The LSTM unit, which is designed to capture temporal dependencies and sequential patterns, also demonstrates high efficacy. Removing this module results in a consistent decrease in F1 scores, particularly noticeable in the ToN-IoT and BoT-IoT datasets, where time-evolving attacks (e.g., DoS, reconnaissance) are common. This indicates the model’s diminid capability to detect long-term behavioral correlations in time-series traffic data without the LSTM framework.

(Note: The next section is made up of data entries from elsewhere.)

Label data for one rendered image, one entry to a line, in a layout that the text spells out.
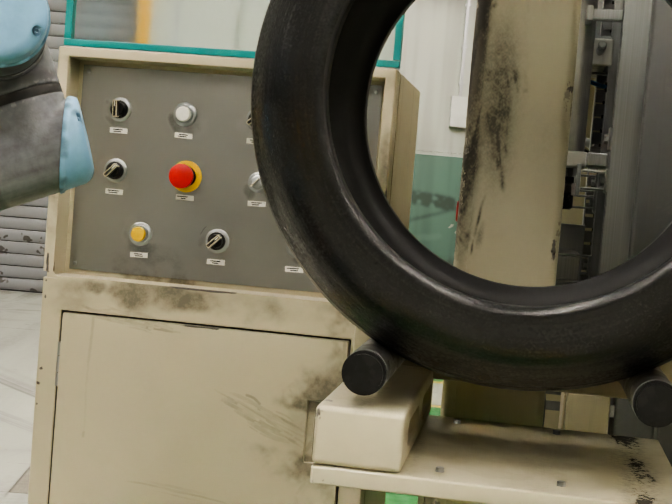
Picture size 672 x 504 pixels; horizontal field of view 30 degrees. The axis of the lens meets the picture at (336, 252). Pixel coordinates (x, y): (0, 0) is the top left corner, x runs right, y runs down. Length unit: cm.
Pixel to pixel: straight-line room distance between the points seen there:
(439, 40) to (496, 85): 893
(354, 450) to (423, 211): 915
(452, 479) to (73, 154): 50
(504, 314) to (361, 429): 18
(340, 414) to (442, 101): 928
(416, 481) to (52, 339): 98
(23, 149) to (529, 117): 63
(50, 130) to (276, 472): 88
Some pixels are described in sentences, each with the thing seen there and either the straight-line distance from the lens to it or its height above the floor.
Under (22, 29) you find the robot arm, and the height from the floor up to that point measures 119.
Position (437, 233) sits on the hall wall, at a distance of 1038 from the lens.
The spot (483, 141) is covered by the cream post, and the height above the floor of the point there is 115.
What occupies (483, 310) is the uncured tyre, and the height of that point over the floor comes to 97.
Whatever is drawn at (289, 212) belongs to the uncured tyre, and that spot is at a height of 105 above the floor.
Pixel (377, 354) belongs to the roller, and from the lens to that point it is 123.
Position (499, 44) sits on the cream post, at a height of 127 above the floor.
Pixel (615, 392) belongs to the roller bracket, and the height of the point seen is 86.
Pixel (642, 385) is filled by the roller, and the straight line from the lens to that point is 123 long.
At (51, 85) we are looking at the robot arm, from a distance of 132.
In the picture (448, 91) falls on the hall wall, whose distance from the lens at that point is 1048.
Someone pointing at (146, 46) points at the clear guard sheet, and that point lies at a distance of 206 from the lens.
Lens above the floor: 108
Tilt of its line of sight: 3 degrees down
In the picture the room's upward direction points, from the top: 5 degrees clockwise

Further insights are revealed under dual ablation scenarios. The simultaneous removal of both the LSTM and Attention modules leads to a substantial drop in the F1 score—up to 2.59% on the 5G-NIDD dataset—illustrating the synergistic benefits of combining temporal modeling with global attention. Similarly, the concurrent exclusion of the CNN and Attention modules (referenced in the last row) results in the most significant performance degradation across all datasets, confirming the complementary and interdependent nature of spatial feature extraction and global context encoding.

5 Conclusion

In this study, we introduced the ScalaDetect-5G framework, which has proven to be a robust, high-precision, and scalable deep intrusion detection system, specifically designed to address the complex and dynamic characteristics of 5G networks. Through the utilization of an enhanced CAE for adaptive feature reconstruction, coupled with the ResCLA for fine-grained classification, ScalaDetect-5G efficiently discerns the intricate patterns of both benign and malicious network traffic. Our experimental evaluation, conducted across several benchmark datasets, including 5G-NIDD, CIC-IDS, ToN-IoT, and BoT-IoT, demonstrates that ScalaDetect-5G consistently achieves exceptional detection performance. Notably, it attains mean F1 scores exceeding 99.19% with low standard deviation (e.g., ≤0.21%) across multiple runs, even under scenarios involving ambiguous, low-frequency, or obfuscated attack traffic. Furthermore, 95% confidence intervals indicate the statistical robustness of the observed performance gains. The system’s elasticity allows it to scale with evolving traffic patterns and sustain high detection accuracy under fluctuating network loads, reinforcing its suitability for real-time deployment in mission-critical 5G infrastructures.

Additionally, the modular architecture and model-agnostic design of the system provide the flexibility to extend its application to cross-domain traffic analysis and accommodate emerging network paradigms. This adaptability positions ScalaDetect-5G as a forward-compatible security solution adept at managing the heterogeneous and high-dimensional nature of next-generation network environments. The results underscore its potential to serve as a foundational component in mobile network defense strategies, offering both practical deployability and theoretical innovation.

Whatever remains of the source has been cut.